D’un point de vue sociopolitique, la période est assez sombre – c’est ce que vous expliquez dans Um Milhão. Comment la vivez-vous, en tant que Brésilien vivant aux États-Unis ? 

C’est un sentiment très triste. Um Milhão cause de l’humiliation provoquée par l’inégalité sociale, du développement de l’immobilier, de la concentration des pouvoirs et de l’argent. La situation au Brésil est déprimante. J’ai cru en Lula, car je suis un vrai démocrate, mais nous voyons aujourd’hui la puissance de la propagande de droite qui diffuse des fausses informations. Aujourd’hui, le président brésilien est un parfait idiot, et rappelle le fait que les Américains ont élu un fasciste que tout le monde considérait comme un clown quelques années auparavant.

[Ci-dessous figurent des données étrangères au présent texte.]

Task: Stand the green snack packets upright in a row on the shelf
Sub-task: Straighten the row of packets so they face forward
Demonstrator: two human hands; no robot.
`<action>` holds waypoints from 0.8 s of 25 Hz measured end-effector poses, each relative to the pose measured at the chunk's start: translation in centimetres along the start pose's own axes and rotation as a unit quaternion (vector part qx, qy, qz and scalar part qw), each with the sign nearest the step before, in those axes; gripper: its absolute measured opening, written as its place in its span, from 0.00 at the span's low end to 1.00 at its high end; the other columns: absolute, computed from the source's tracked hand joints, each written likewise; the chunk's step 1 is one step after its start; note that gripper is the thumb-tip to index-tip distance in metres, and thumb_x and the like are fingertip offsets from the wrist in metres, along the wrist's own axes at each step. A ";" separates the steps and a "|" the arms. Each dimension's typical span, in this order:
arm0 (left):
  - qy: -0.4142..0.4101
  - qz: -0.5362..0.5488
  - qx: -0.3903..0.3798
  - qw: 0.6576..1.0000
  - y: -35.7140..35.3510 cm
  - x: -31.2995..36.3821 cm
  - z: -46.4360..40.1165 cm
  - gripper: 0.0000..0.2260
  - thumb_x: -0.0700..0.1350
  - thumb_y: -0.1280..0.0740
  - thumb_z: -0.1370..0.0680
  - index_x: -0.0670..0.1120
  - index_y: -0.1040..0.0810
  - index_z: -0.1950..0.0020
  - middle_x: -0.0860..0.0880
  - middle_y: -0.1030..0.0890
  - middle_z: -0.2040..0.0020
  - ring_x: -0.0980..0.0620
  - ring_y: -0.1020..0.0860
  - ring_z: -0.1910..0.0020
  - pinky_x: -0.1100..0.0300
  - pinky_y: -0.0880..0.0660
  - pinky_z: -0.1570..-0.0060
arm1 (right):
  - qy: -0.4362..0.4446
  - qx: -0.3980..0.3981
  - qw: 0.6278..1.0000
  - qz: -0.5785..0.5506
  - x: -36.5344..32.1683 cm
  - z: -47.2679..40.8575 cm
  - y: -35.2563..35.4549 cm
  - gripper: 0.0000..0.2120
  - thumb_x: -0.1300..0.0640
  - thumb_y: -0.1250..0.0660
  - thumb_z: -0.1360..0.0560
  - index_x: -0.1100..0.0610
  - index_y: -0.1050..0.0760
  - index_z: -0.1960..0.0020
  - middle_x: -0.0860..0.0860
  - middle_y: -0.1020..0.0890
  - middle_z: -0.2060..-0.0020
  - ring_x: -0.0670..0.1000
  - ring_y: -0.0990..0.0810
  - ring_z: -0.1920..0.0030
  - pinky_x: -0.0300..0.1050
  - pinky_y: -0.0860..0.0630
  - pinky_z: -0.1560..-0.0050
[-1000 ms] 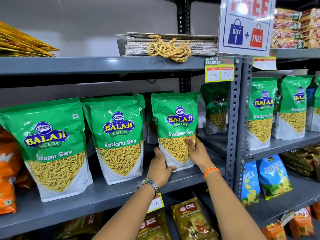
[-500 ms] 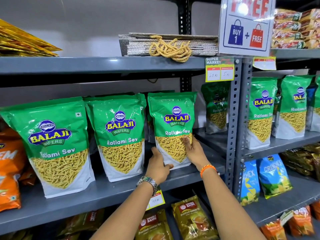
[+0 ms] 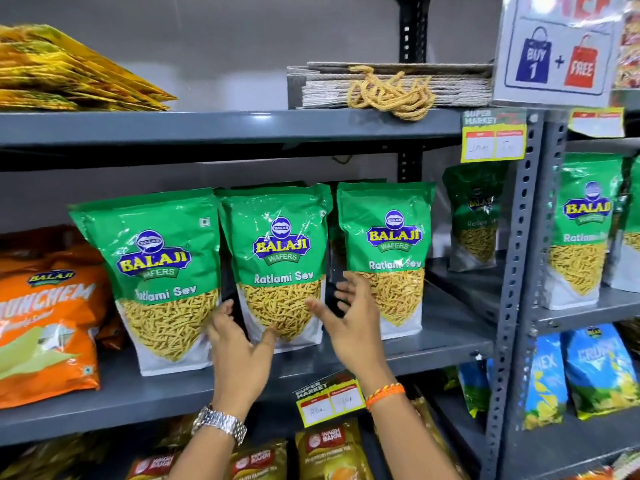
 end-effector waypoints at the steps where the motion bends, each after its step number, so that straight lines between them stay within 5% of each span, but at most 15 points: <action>1: 0.006 -0.017 -0.034 0.999 -0.5 -0.3 -0.3 0.37 0.46 0.26 0.26 0.40 0.41 0.24 0.40 0.34 0.26 0.42 0.34 0.26 0.43 0.34 0.28 | -0.017 -0.050 0.998 0.024 0.4 -0.3 -1.8 0.44 0.34 0.24 0.36 0.53 0.35 0.28 0.51 0.24 0.33 0.51 0.24 0.33 0.52 0.25 0.33; 4: -0.004 -0.046 -0.089 0.995 -1.2 -0.8 -1.1 0.42 0.49 0.27 0.25 0.41 0.49 0.20 0.41 0.34 0.23 0.45 0.31 0.27 0.47 0.32 0.30 | -0.027 -0.112 0.991 0.063 1.1 -1.1 -4.3 0.53 0.38 0.21 0.36 0.58 0.43 0.22 0.53 0.27 0.27 0.53 0.27 0.28 0.52 0.29 0.29; 7: -0.018 -0.045 -0.103 0.994 -1.2 -1.0 -1.6 0.41 0.46 0.27 0.26 0.46 0.47 0.20 0.46 0.23 0.34 0.53 0.21 0.46 0.56 0.27 0.45 | -0.046 -0.151 0.986 0.059 1.8 -1.2 -5.1 0.48 0.46 0.20 0.32 0.53 0.47 0.24 0.54 0.22 0.31 0.53 0.21 0.32 0.54 0.25 0.32; 11: -0.022 -0.014 -0.106 0.994 -1.1 -2.1 -1.7 0.41 0.47 0.24 0.28 0.51 0.43 0.22 0.46 0.21 0.37 0.44 0.20 0.40 0.44 0.21 0.42 | -0.032 -0.140 0.989 0.037 2.0 -0.9 -4.4 0.47 0.51 0.20 0.30 0.53 0.48 0.23 0.49 0.21 0.35 0.51 0.21 0.34 0.53 0.25 0.32; 20: -0.037 0.003 -0.098 0.995 -1.2 -2.6 -2.0 0.39 0.48 0.23 0.29 0.52 0.40 0.24 0.48 0.21 0.37 0.45 0.20 0.40 0.44 0.20 0.43 | -0.038 -0.154 0.986 0.046 1.8 -0.8 -4.3 0.46 0.52 0.22 0.29 0.52 0.48 0.22 0.40 0.23 0.41 0.47 0.22 0.37 0.46 0.26 0.33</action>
Point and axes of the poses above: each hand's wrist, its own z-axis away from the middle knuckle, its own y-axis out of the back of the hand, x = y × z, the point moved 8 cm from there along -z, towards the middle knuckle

Comment peut-on en arriver là ? Bolsonaro détruit la structure culturelle brésilienne, l’une des rares sources de revenus pour les plus pauvres. 

Avez-vous hâte de revenir tourner en Europe, particulièrement en France où vous êtes particulièrement apprécié ?

Ça, c’est la meilleure partie de mon boulot ! Mon français est très rouillé (dit-il en français, ndlr). Les Français aiment râler, mais les salles de spectacle sont belles, il y a du vin et du fromage servis avant les balances… C’est un rêve éveillé. Ce pays a été mon meilleur souvenir sur la tournée de Cavalo, et je compte bien y revenir dès que je le pourrais.